Down-modulation of CFTR expression and function reduces SARS-CoV-2 entry and replication
To confirm the role of CFTR in the SARS-CoV-2 life cycle, we employed two complementary strategies, including the use of pharmacological inhibition of CFTR function, namely CFTR(inh)−172, and a miRNA-based approach to specifically downregulate CFTR synthesis, using the Calu-3 cells. We utilized a previously validated methodology for in vitro viral infections31.
The polarized 16HBE14o- cell line and its mutants (G542X- and W1282X-CFTR) were infected with SARS-CoV-2 and analyzed for viral replication. In early time points (i.e., 8 h post infection), we observed elevated viral replication in 16HBE14o- cells compared with mutant cells, which was maintained until 72 h post-infection (Fig. 6a). The viral titration confirmed the RNA results, with total loss of infectivity in G542X- and W1282X-CFTR expressing cells in all the tested time points (Fig. 6b).

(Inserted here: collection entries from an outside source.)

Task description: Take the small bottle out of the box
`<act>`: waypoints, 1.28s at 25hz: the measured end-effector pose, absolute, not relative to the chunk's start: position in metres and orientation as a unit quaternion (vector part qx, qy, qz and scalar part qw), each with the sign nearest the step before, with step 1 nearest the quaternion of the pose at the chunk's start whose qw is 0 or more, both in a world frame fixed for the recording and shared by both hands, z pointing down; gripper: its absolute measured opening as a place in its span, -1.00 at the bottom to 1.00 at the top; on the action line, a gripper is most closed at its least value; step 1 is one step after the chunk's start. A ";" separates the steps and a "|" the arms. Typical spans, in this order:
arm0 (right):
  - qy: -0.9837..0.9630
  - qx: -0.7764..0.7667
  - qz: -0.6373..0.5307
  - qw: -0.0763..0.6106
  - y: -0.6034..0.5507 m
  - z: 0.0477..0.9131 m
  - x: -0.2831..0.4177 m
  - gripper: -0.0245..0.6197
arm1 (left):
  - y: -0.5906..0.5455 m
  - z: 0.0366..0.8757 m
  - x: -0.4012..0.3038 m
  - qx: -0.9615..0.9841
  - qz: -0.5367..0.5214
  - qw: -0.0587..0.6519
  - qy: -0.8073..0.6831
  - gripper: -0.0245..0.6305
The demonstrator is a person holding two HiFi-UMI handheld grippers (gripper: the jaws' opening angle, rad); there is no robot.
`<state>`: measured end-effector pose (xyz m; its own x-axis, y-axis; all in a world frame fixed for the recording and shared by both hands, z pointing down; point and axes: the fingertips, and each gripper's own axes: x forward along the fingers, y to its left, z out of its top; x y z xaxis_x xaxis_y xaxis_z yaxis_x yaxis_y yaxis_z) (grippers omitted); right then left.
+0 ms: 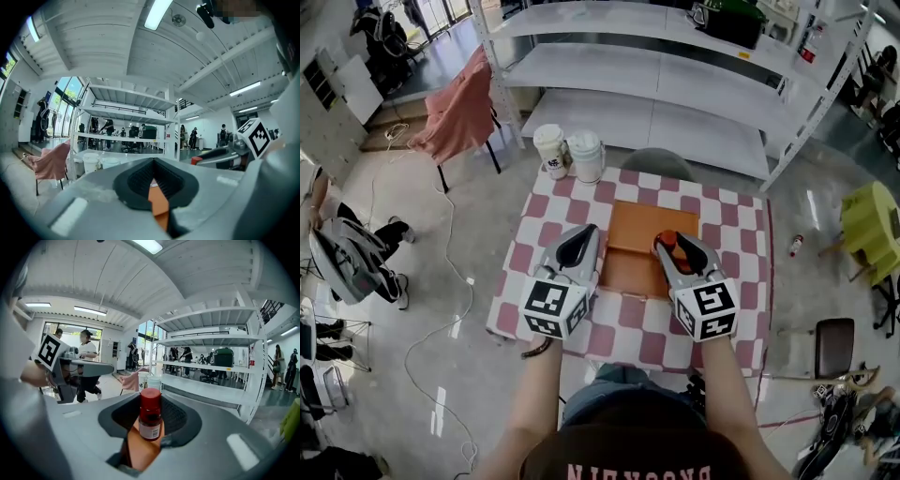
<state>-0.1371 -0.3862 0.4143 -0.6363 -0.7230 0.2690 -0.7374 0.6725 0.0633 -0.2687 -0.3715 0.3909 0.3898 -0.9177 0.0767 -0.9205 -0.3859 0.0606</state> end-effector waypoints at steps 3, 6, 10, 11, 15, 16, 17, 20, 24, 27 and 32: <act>-0.904 0.407 0.015 0.128 -0.386 0.402 -0.131 -0.50 | -0.375 0.382 -0.266 0.836 0.013 0.038 -0.548 -0.95; -0.901 0.418 0.010 0.115 -0.387 0.386 -0.120 -0.50 | -0.378 0.373 -0.262 0.839 0.013 0.027 -0.543 -0.95; -0.893 0.440 -0.001 0.094 -0.388 0.360 -0.100 -0.50 | -0.384 0.360 -0.258 0.843 0.009 0.015 -0.537 -0.95; -0.891 0.445 -0.003 0.087 -0.388 0.353 -0.094 -0.50 | -0.385 0.357 -0.257 0.844 0.007 0.012 -0.537 -0.95; -0.882 0.465 -0.013 0.069 -0.388 0.328 -0.069 -0.50 | -0.392 0.343 -0.257 0.843 -0.005 0.002 -0.538 -0.95; -0.880 0.471 -0.016 0.066 -0.388 0.322 -0.063 -0.50 | -0.394 0.340 -0.257 0.842 -0.008 0.000 -0.539 -0.95; -0.877 0.477 -0.019 0.064 -0.389 0.317 -0.057 -0.50 | -0.395 0.336 -0.257 0.842 -0.010 -0.003 -0.539 -0.95; -0.868 0.493 -0.030 0.057 -0.389 0.302 -0.042 -0.50 | -0.400 0.326 -0.256 0.842 -0.015 -0.014 -0.539 -0.95; -0.860 0.507 -0.035 0.048 -0.388 0.293 -0.027 -0.50 | -0.404 0.315 -0.256 0.842 -0.023 -0.025 -0.538 -0.95; -0.857 0.513 -0.032 0.040 -0.388 0.287 -0.020 -0.50 | -0.406 0.310 -0.253 0.844 -0.025 -0.031 -0.534 -0.95; -0.859 0.511 -0.027 0.029 -0.386 0.280 -0.015 -0.50 | -0.408 0.305 -0.248 0.847 -0.029 -0.035 -0.530 -0.95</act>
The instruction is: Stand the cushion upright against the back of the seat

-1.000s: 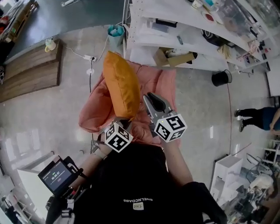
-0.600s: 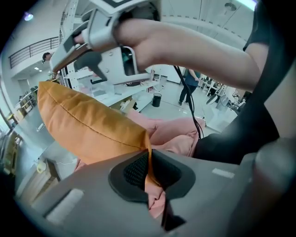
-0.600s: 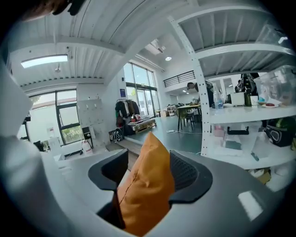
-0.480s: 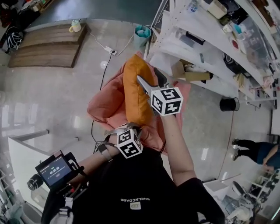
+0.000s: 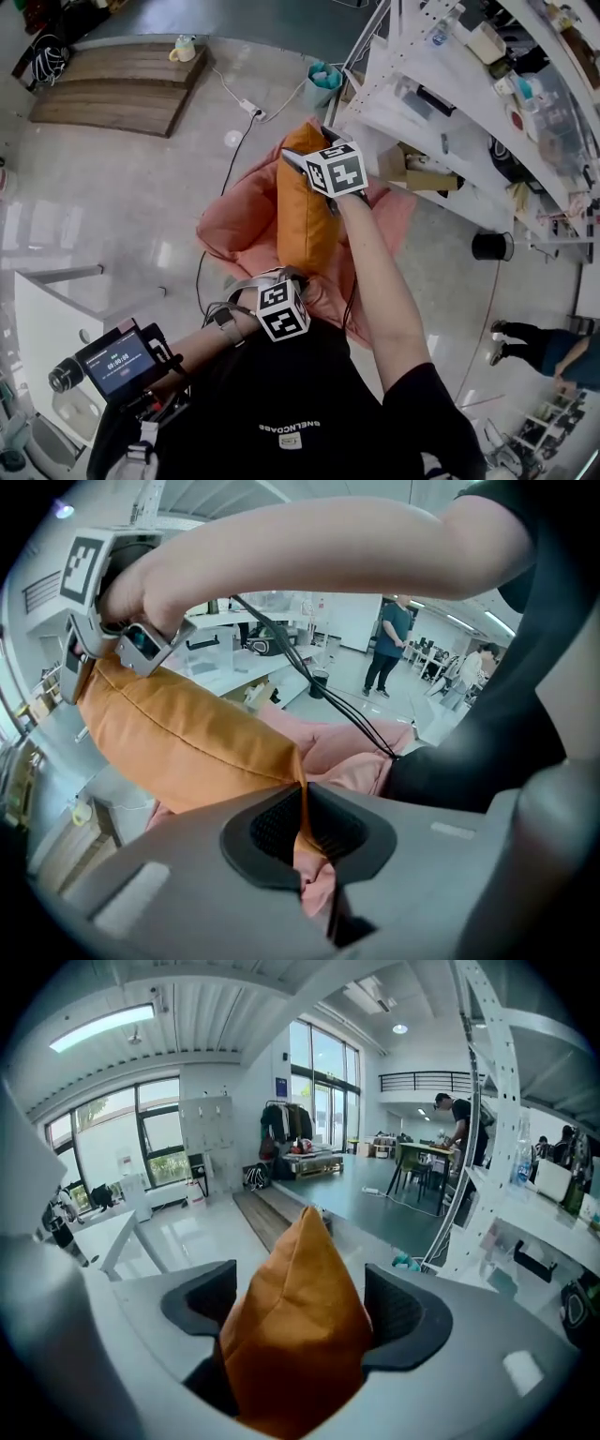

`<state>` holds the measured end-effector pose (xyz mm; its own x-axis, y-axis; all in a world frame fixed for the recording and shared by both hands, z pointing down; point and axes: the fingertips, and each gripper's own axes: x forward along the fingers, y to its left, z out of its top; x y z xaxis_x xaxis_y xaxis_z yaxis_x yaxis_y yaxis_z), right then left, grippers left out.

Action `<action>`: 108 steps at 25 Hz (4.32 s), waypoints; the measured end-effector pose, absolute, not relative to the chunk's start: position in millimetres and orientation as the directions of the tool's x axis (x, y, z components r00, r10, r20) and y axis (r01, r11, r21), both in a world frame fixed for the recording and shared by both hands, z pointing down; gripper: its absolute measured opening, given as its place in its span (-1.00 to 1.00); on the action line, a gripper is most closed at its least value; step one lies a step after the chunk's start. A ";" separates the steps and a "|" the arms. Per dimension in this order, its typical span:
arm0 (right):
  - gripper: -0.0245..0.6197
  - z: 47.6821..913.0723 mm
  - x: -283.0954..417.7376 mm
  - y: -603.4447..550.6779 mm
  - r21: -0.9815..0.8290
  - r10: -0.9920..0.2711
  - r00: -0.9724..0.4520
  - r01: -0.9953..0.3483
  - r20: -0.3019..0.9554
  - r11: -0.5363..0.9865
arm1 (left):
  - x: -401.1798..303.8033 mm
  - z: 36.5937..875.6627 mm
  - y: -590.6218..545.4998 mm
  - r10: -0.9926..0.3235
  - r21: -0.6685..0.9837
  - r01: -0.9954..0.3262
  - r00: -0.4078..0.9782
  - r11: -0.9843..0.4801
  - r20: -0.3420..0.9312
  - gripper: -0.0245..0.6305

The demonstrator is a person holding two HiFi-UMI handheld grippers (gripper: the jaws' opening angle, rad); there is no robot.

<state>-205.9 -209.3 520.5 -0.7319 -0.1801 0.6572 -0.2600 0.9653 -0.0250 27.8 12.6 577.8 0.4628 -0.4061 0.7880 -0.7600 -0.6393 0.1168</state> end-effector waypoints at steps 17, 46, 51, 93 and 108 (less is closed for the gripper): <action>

Regarding the miRNA-based strategy, our group and others have previously demonstrated that CFTR expression is under post-transcriptional control of different microRNAs32,33,34,35,36. Since CFTR expression increased in response to antagomiR molecules against miR-145-5p32,35,36, the exposure of bronchial epithelial cells to this miRNA might lead to CFTR downregulation (see Fig. 6c for localization of miR-145-5p binding sites within the CFTR 3′UTR). In fact, four miR-145-5p binding sites are present in the 3′-UTR of CFTR. Treatment of Calu-3 cells with pre-miR-145-5p significantly reduced CFTR mRNA levels (Fig. 6d). Most importantly, treatment of Calu-3 cells with pre-miR145-5p remarkably reduced CFTR protein levels (Fig. 6e, f). The conclusion of these experiments fully supports the concept that downregulation of CFTR can be achieved by a miRNA-mimicking strategy using pre-miR-145-5p.
We next assessed whether this treatment, performed on SARS-CoV-2-infected Calu-3 cells, is associated with alteration of the SARS-CoV-2 life cycle. The results revealed that pretreatment of Calu-3 cells with pre-miR-145-5p is sufficient to considerably inhibit SARS-CoV-2 viral infectivity (Fig. 6h) and replication (Fig. 6g–i) in a similar fashion to that observed by incubating Calu-3 cells with the CFTR(inh)-172 compound, which does not affect CFTR processing (Fig. 6g–i). Check of CFTR protein expression upon pre-miR-145-5p and CFTR(inh)-172 treatments in samples tested for viral entry is shown in Fig. 6j, k.
Reduced ACE2 protein level observed in CF cells is associated with decreased SARS-CoV-2 Spike recognition and subsequent IL-6 release
The evident reduction of ACE2 levels observed in CF airway epithelia is expected to result in reduced SARS-CoV-2 S protein recognition. In order to address this point, we performed a proximity ligation assay in CFBE41o- cells. Data confirmed that the binding of SARS-CoV-2 S protein to ACE2 is significantly impaired in CFBE41o- (null) cells compared to cells over-expressing the F508del- (192%) and wild-type-CFTR (305%) (Fig. 7a, b).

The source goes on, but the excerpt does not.